I don’t want to sacrifice my firstborn and a kidney… :see_no_evil:

Everything I’ve seen so far doesn’t fulfill all of my wishes.

Easy to use, easy to maintain when changes are made, with a history. Integration with Clarion, etc., is inexpensive or even open source.

I know, a lot of wishes…but sometimes dreams come true.

You’re absolutely right, price matters, especially for most of us who work solo or in small shops.

The good news is that ProHelp Studio is not going to be anywhere near the “sacrifice your firstborn and a kidney” range.

We’re setting it up with a few editions so people can start small and grow into it as they need more. Here’s roughly how that will look:

Indie Edition – around $199
This one is for anyone who just wants to write and publish documentation without fighting HTML or CSS. It lets you write in Markdown and compile to CHM, export Markdown or HTML, and preview everything locally. Perfect for creating simple, professional-looking docs without a big learning curve.
(GitHub integration and Clarion template support start at the next level up.)

Standard Edition – around $399
This will be the version most Clarion developers will want. It adds the Clarion Jumpstart Template that can automatically generate help topics from your app (forms, browses, fields, and so on) and lets you freeze your edits so they do not get overwritten when you regenerate. It also adds PDF output, full HTML export with navigation and metadata, theme support, and built-in GitHub integration for version history and publishing. It also supports the new .ProHelp format that replaces CHM and is not blocked by Windows security settings.

Professional Edition – around $599 to $699
This one adds the runtime integration so you can embed live help panels directly inside your Clarion programs. It supports the full .ProHelp file structure, interactive user feedback, and the ability to let your end users suggest edits, report issues, or add enhancements that feed right back into your help repository.

For example, imagine if SoftVelocity used this system for the Clarion docs. They could publish all of their help in Markdown format on GitHub, and the Clarion community could contribute improved examples, corrections, or new tips directly into that same ecosystem. That kind of collaboration is exactly what this edition is designed to enable.
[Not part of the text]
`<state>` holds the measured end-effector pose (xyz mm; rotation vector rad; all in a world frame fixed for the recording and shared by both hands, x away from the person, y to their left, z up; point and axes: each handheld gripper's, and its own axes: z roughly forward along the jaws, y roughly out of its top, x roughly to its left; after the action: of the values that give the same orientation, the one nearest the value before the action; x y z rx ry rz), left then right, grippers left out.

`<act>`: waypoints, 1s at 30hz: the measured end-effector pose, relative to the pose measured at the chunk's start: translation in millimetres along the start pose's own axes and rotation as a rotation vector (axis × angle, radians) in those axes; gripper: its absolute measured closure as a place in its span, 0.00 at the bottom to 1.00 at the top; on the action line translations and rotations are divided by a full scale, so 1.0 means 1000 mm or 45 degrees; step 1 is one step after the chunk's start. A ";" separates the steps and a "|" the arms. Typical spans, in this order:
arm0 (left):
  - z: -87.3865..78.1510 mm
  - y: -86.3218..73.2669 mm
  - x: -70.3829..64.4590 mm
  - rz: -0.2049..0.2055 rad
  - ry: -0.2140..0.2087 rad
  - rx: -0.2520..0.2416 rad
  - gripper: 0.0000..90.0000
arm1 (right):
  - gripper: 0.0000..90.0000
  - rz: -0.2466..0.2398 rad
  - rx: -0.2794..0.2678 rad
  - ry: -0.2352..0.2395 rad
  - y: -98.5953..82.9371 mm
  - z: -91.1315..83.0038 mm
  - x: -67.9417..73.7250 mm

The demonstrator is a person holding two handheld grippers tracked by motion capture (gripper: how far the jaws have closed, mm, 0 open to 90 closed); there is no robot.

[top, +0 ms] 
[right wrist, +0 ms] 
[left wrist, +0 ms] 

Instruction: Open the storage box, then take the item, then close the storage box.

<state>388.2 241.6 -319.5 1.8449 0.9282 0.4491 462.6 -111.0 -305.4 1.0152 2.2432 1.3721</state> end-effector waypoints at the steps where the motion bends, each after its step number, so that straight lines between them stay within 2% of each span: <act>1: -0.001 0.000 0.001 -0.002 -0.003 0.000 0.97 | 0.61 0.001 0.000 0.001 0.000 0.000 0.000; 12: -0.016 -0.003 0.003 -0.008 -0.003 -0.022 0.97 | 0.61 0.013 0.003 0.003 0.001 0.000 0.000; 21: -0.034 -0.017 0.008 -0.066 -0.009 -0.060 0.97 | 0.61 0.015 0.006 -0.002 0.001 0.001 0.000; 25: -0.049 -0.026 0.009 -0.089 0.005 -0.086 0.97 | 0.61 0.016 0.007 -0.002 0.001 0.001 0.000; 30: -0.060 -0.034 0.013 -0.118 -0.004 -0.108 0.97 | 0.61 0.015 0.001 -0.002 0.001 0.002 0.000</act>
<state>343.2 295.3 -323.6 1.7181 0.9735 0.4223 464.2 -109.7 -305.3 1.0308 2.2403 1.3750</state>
It also uses SQLite internally for faster indexing and searching and can publish updates to GitHub or a website for shared access.

Enterprise / Team Edition – around $995 and up
For larger teams that need shared authoring, floating licenses, and role-based collaboration. This one is aimed more at companies that want multi-user documentation control and integration with internal systems.

The skeleton files used by the Clarion template will be open source and on GitHub so anyone can modify or extend them however they like. That keeps the help framework open for anyone who wants to extend or improve it.

Our goal is to make something that is easy to use, easy to maintain, and actually fun to work with, not another over-priced or over-complicated help authoring tool.

Sometimes dreams really do come true.